He’ll take a lot of momentum into The Masters, a tournament that has confounded him, even though his game appears to be so suited for Augusta National that Phil Mickelson says, “There’s no reason Dustin shouldn’t win more than one Masters in his career.” Lefty should know. He has three green jackets in his closet.

Johnson grew up just 122km from Augusta. He went to a few Masters as a kid and cheered for Davis Love III and Fred Couples. He’d go back to his home course and pretend that he was putting to win The Masters. Later, while attending Coastal Carolina University, he went back to Augusta and followed Woods’ group, studying how the four-time Masters champ attacked each hole and navigated the treacherous greens.

It makes no sense to anybody – especially Johnson – that his best finish in three tries is a tie for 38th. He has a tied eighth at the US Open, three straight top-14 finishes at the Open Championship and two top-10s at the PGA Championship.

In 2009, he became just the second player in Masters history to get back-to-back eagles when he scorched the 13th and 14th holes. But he stumbled home to a 73 and finished 11 strokes behind winner Angel Cabrera.

“It surprises me a little bit because I really like the golf course,” he says. “I’ve played pretty well there. It’s just really tough. The greens are tough. It’s tough to putt around there. It really is. If you miss it in the wrong spots, you can’t get up and down.

Dustin Johnson Johnson opened his 2013 season with success in Hawaii. Image: Getty Images

“I feel really good there. I’ve usually played two good rounds and two OK rounds – and that’s going to give you a finish of about 30th. I just can’t put four good rounds together there. But the more you play there, the more comfortable you get, and the easier it gets.”

We know one thing about the 28-year-old Johnson: the words ‘intimidated’ and ‘rattled’ and ‘flustered’ are not part of his vocabulary. He doesn’t think them, speak them or feel them. He’s as loose as them come. So loose that his manager, David Winkle, says, “I swear he was dipped in Teflon at birth.”
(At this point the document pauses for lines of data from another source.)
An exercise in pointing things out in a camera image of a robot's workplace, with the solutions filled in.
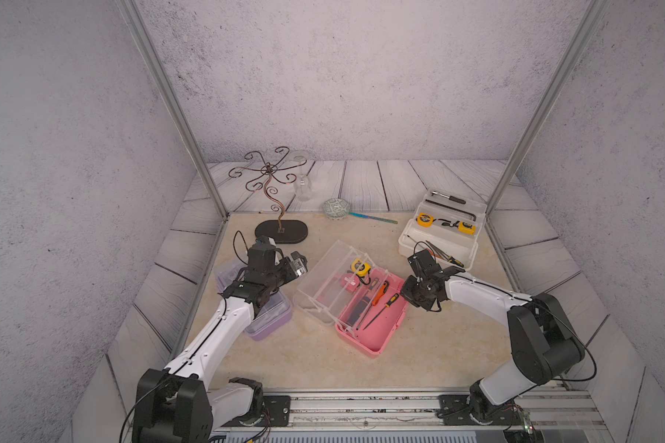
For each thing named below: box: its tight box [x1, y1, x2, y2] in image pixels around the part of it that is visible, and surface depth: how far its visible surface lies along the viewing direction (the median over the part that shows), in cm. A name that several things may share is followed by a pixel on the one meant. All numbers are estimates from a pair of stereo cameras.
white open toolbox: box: [398, 189, 488, 272], surface depth 109 cm
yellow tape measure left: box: [416, 212, 436, 228], surface depth 110 cm
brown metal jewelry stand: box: [228, 145, 309, 244], surface depth 99 cm
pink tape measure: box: [339, 273, 362, 293], surface depth 89 cm
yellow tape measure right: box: [458, 221, 477, 236], surface depth 105 cm
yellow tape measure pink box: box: [350, 258, 373, 277], surface depth 93 cm
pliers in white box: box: [424, 239, 465, 268], surface depth 107 cm
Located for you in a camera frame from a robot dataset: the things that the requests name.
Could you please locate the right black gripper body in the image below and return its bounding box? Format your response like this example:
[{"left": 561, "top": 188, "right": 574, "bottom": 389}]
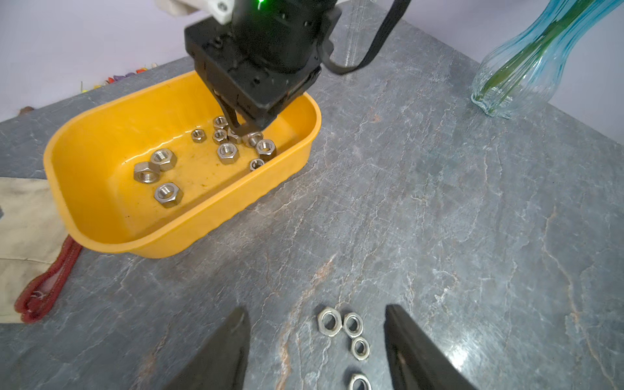
[{"left": 185, "top": 1, "right": 341, "bottom": 129}]

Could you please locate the beige work glove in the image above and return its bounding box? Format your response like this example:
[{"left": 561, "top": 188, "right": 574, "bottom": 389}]
[{"left": 1, "top": 177, "right": 82, "bottom": 324}]

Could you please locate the yellow plastic storage box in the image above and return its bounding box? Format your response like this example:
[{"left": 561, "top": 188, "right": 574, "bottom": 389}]
[{"left": 43, "top": 71, "right": 322, "bottom": 258}]

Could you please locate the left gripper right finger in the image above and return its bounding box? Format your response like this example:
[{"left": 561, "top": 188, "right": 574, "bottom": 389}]
[{"left": 383, "top": 304, "right": 475, "bottom": 390}]

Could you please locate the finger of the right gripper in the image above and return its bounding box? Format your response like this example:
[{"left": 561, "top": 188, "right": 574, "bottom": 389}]
[
  {"left": 213, "top": 89, "right": 240, "bottom": 131},
  {"left": 233, "top": 113, "right": 263, "bottom": 137}
]

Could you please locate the blue glass vase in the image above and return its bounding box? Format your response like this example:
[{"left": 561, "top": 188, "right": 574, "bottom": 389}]
[{"left": 471, "top": 0, "right": 623, "bottom": 119}]

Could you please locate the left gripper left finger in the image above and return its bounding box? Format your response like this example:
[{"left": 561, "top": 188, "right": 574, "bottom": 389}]
[{"left": 166, "top": 306, "right": 251, "bottom": 389}]

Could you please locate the steel hex nut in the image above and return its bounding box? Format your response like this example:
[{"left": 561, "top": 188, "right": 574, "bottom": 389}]
[
  {"left": 242, "top": 132, "right": 263, "bottom": 149},
  {"left": 255, "top": 139, "right": 277, "bottom": 162},
  {"left": 133, "top": 161, "right": 161, "bottom": 184},
  {"left": 317, "top": 306, "right": 343, "bottom": 337},
  {"left": 343, "top": 312, "right": 364, "bottom": 339},
  {"left": 350, "top": 336, "right": 371, "bottom": 362},
  {"left": 250, "top": 159, "right": 265, "bottom": 172},
  {"left": 190, "top": 128, "right": 206, "bottom": 143},
  {"left": 149, "top": 148, "right": 177, "bottom": 172},
  {"left": 213, "top": 129, "right": 228, "bottom": 145},
  {"left": 212, "top": 115, "right": 228, "bottom": 130},
  {"left": 217, "top": 142, "right": 240, "bottom": 165},
  {"left": 154, "top": 182, "right": 184, "bottom": 208}
]

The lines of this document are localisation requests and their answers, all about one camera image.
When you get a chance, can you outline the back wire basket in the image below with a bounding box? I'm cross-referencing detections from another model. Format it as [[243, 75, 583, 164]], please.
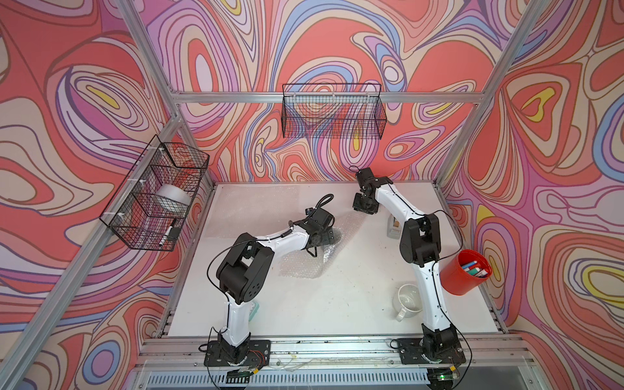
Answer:
[[281, 81, 388, 140]]

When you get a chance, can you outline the red pen cup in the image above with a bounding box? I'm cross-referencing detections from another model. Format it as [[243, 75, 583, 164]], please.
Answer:
[[440, 250, 493, 296]]

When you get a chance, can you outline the black marker in basket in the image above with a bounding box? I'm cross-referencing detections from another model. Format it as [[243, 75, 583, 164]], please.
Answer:
[[159, 220, 176, 247]]

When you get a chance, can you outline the left wire basket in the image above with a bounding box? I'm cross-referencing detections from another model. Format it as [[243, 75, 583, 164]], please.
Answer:
[[99, 136, 210, 252]]

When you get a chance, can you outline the white mug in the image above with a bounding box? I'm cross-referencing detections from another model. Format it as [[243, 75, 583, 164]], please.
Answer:
[[393, 284, 423, 322]]

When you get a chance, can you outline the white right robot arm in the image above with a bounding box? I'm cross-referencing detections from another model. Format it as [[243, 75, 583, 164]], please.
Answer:
[[353, 167, 456, 346]]

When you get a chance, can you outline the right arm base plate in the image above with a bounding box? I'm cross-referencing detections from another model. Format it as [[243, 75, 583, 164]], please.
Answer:
[[389, 336, 467, 366]]

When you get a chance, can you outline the wire basket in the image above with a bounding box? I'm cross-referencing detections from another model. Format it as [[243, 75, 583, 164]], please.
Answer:
[[281, 81, 388, 140], [99, 136, 210, 252]]

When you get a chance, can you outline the teal alarm clock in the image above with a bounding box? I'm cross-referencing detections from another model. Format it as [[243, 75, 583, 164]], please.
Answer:
[[249, 301, 259, 322]]

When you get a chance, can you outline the white tape roll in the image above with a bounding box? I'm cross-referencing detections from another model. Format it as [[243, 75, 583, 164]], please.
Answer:
[[155, 185, 191, 215]]

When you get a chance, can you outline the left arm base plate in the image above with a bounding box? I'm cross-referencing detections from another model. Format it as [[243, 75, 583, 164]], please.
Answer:
[[204, 340, 271, 369]]

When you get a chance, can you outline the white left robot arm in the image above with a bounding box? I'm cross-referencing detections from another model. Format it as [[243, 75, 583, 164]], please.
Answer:
[[215, 206, 335, 348]]

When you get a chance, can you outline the grey tape dispenser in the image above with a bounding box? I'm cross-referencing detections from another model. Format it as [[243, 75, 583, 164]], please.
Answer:
[[387, 215, 402, 240]]

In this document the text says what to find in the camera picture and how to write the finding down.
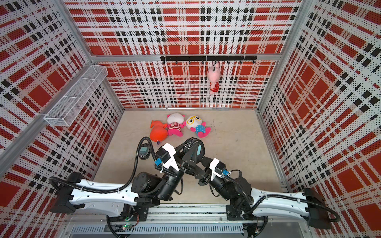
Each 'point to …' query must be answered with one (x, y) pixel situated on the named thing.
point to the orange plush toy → (158, 132)
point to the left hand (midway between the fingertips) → (197, 141)
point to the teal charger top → (144, 151)
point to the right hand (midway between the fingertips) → (194, 157)
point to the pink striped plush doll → (175, 122)
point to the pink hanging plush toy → (214, 74)
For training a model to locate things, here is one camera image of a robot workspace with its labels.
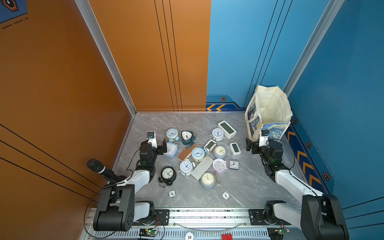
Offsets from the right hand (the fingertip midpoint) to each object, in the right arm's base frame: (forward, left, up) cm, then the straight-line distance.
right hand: (255, 138), depth 87 cm
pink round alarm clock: (-11, +21, -12) cm, 26 cm away
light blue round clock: (+10, +51, -10) cm, 53 cm away
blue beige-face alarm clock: (-21, +28, -10) cm, 36 cm away
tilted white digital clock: (+1, +26, -9) cm, 27 cm away
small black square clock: (-11, +12, -12) cm, 20 cm away
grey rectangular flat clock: (-11, +29, -12) cm, 33 cm away
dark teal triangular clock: (+7, +41, -9) cm, 43 cm away
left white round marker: (-27, +48, -14) cm, 57 cm away
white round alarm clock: (+11, +20, -11) cm, 25 cm away
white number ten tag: (-46, +37, -8) cm, 60 cm away
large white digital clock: (+12, +13, -9) cm, 20 cm away
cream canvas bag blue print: (+29, -18, -4) cm, 35 cm away
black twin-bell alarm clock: (-18, +50, -11) cm, 55 cm away
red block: (-46, +20, -13) cm, 51 cm away
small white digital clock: (0, +10, -12) cm, 15 cm away
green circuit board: (-44, +59, -16) cm, 75 cm away
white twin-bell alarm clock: (-14, +40, -10) cm, 44 cm away
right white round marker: (-28, +19, -14) cm, 36 cm away
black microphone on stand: (-25, +76, +14) cm, 81 cm away
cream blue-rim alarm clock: (-5, +34, -10) cm, 35 cm away
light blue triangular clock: (-2, +50, -10) cm, 51 cm away
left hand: (+1, +58, -1) cm, 58 cm away
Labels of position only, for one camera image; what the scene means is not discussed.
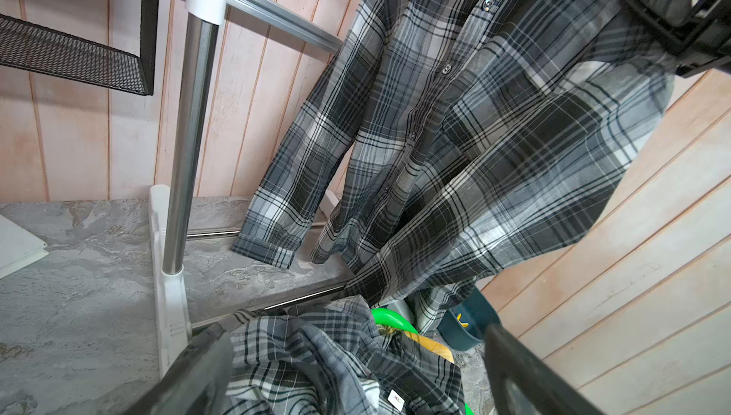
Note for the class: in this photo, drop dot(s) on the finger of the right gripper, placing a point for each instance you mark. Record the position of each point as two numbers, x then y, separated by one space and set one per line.
696 32

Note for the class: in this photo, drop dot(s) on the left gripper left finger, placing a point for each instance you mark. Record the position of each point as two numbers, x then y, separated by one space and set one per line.
197 381

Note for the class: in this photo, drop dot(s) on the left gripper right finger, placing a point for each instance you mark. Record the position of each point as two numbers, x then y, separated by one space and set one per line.
521 383

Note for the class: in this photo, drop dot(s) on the yellow plaid shirt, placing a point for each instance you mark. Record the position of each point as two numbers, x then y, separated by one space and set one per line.
429 344

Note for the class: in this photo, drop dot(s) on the grey plaid shirt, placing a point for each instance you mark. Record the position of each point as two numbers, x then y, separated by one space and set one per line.
478 134
331 358

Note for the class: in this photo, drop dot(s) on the dark teal tray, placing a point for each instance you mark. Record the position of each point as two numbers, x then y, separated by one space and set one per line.
463 327

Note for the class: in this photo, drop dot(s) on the green plastic basket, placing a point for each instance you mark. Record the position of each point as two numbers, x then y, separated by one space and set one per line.
389 318

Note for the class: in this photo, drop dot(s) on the black mesh shelf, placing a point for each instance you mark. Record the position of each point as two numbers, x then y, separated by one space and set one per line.
32 47

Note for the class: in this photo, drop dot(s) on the metal clothes rack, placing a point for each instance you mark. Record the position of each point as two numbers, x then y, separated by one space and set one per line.
169 206

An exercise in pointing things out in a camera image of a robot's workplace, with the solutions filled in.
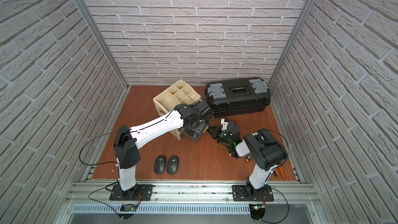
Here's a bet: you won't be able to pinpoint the black computer mouse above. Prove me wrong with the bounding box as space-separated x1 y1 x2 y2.
167 156 179 175
154 155 167 174

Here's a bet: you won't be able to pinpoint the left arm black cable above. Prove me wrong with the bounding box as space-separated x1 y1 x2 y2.
78 132 120 167

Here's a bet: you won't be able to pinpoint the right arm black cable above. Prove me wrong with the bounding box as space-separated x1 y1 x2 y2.
264 129 290 169

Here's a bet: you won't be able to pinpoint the transparent grey drawer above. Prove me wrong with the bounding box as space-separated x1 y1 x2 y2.
181 114 214 143

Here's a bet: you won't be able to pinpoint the beige drawer organizer cabinet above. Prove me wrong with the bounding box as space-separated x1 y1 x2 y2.
153 79 202 141

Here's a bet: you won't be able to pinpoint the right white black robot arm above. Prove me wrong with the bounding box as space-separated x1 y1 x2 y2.
207 119 288 204

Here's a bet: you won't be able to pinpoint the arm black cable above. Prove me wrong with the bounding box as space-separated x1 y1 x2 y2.
264 129 290 169
78 132 120 167

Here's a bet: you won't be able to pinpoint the orange handled pliers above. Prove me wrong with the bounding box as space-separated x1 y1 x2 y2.
273 167 286 179

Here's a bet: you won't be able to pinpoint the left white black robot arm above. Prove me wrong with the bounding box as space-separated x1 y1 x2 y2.
110 101 214 201

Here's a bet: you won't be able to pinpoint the yellow black screwdriver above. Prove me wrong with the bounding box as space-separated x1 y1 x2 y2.
245 153 252 162

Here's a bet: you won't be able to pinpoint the black plastic toolbox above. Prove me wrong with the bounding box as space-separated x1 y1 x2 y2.
205 78 272 118

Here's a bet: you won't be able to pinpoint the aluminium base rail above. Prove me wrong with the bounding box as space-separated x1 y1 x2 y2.
63 180 320 215

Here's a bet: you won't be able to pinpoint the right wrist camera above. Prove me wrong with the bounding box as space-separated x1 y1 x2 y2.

That became very apparent at the Ryder Cup last September as he won all three of his matches – and was one of only three Americans to  win a final-day singles match as they systematically squandered a 10-6 lead in a shocking collapse.

Says Mickelson, “I like his game and I like being around him. He’s a fun guy to be around. He’s very easygoing. He’s very resilient. He doesn’t let stuff bother him, and that’s probably a good thing.”

The expectations are for Johnson to take the next step this year. It’s nice that he’s a freakish athlete with bombshell girlfriends and booming drives. Now when does he truly harness the potential and win a major?  Then again, he’s played in just 16 of them. Nick Faldo needed 22 of them. Nick Price needed 36. And Mickelson – in one of golf’s truly odd statistics – needed 47 of them.

Time is on Johnson’s side.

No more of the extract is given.